Originally published at The New Stack
Most log management solutions store log data in a database and enable search by storing an index of the data. As the database grows in size, so does the index management cost. On a small scale, this isn’t problematic. But when dealing with large-scale deployments, organizations end up using lots of compute, storage and human resources just to manage their indexes, in addition to data itself. When companies are handling terabytes of data every day, the database-backed log management system becomes untenable.
Another common issue is that most log solutions don’t store just one set of data. Many DIY log management implementations use popular databases such as MongoDB, ElasticSearch and Cassandra. Let’s take ElasticSearch as an example. An ElasticSearch cluster runs several replicas of data in the hot store tier to ensure high availability. Even with data compression, the replication required to keep the data available still dramatically increases the total amount of storage necessary. The problem is magnified when you account for storage needed for indexes.
Clustering also increases the management complexity and requires users to understand how to manage node failures and data recovery. Even with replication, it is impossible to immediately spin up a new instance when an instance goes down. In most cases, there is some downtime when the log analytics system becomes unavailable. While this happens, data continues to come in because logs are generated in real-time. Catching up requires additional provisioning of resources. Because the real-time data never stops, it can be hard to get the log analytics system to catch up. One-click elasticity is critical to managing this at scale.
The challenges outlined above are classic examples of hidden “storage operations tax” that any DIY solution has to pay. The larger the scale, the higher the tax! A company ingesting around one terabyte of data per day would need multiple terabytes of storage and a proportional amount of RAM if they wanted to keep 30 days worth of log data searchable.
The way to solve this problem is by moving away from databases and using a scalable API storage layer. An API storage layer like Amazon Web Services‘ S3, which has traditionally been used for cold storage, fits this requirement quite well. It provides high availability and durability, infinite scale, the lowest price per GB and effectively takes your storage operations tax to zero. However, to make this work, one has to ensure that applications do not have the higher latency that is typical with cold storage.

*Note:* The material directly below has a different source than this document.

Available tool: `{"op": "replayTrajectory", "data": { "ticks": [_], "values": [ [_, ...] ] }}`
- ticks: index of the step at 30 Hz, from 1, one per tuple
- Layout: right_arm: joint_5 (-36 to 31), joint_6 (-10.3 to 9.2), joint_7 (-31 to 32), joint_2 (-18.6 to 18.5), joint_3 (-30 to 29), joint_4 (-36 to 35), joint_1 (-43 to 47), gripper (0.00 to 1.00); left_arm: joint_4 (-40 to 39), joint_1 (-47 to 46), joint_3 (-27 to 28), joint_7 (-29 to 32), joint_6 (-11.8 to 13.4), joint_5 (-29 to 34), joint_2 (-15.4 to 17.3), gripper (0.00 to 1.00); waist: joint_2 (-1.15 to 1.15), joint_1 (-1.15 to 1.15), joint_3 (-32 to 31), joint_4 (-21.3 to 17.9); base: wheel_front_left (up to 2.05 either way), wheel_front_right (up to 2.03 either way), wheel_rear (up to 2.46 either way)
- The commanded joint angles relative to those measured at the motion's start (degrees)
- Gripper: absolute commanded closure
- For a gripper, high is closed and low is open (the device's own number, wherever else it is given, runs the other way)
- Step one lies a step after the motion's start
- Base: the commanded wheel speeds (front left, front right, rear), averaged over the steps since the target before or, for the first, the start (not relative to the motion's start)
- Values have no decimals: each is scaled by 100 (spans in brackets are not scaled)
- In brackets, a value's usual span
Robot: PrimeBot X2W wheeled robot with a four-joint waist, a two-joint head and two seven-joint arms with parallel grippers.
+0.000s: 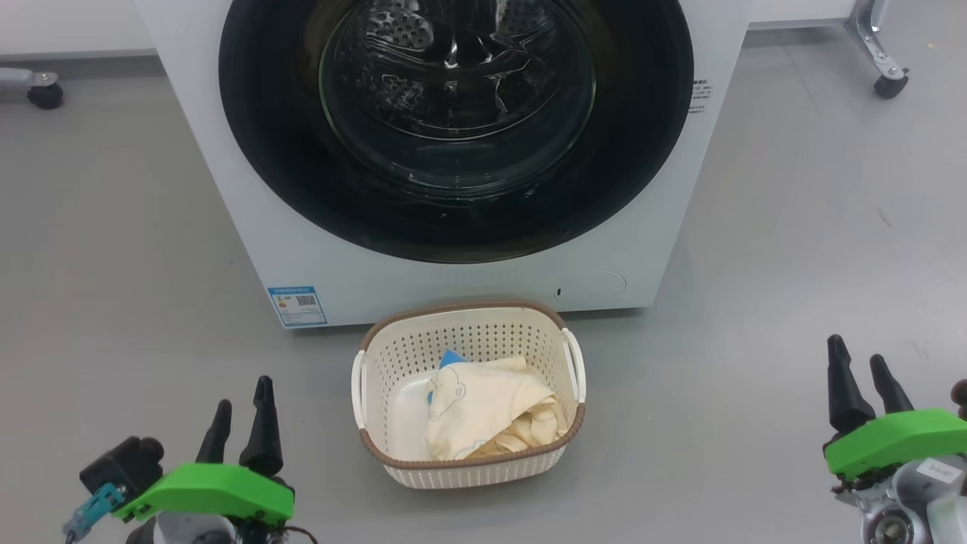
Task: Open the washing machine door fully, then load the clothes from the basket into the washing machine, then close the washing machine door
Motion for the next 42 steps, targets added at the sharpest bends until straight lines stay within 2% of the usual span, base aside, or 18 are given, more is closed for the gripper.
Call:
{"op": "replayTrajectory", "data": {
  "ticks": [1,14,26,42],
  "values": [
    [-188,-11,-84,-44,23,-224,-279,0,-200,-316,88,-87,24,168,116,0,0,0,0,4,0,0,0],
    [-1166,-13,-239,-10,30,-245,-368,0,-157,-419,34,-303,64,990,102,0,0,0,8,37,0,0,0],
    [-1972,-15,-318,-12,189,-387,-394,0,-9,-587,41,-503,259,1748,187,0,0,0,11,79,0,0,0],
    [-2947,-17,-435,-17,214,-639,-302,0,105,-760,-55,-753,398,2620,290,0,0,0,34,91,0,0,0]
  ]
}}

Are You Keeping 30 Days’ Worth of Data?
Enterprises think they are keeping 30 days’ worth of log data in their hot storage, but they aren’t actually doing so. Most queries are in the form of periodically run reports that are not interactive with a user sitting at the console. This is especially true at scale when it is not uncommon to ingest hundreds of megabytes or gigabytes of log data in a minute. Interactive workflows in such environments focus on identifying relevant events and data patterns that are then programmed into a machine and converted to timely real-time notifications to the administrator. This means that most data does not need to be in hot storage at all but rather can be processed in-line during ingest or asynchronously at a later point in time.
There’s another good reason that companies move data into S3-compatible or other cold storage quickly. Reducing data duration in a database separates the data storage from compute and makes it easier for organizations to scale their storage and recover from crashed clusters. It’s dramatically cheaper to store data in cold storage than in a database, and scaling cold storage is easier than scaling a database.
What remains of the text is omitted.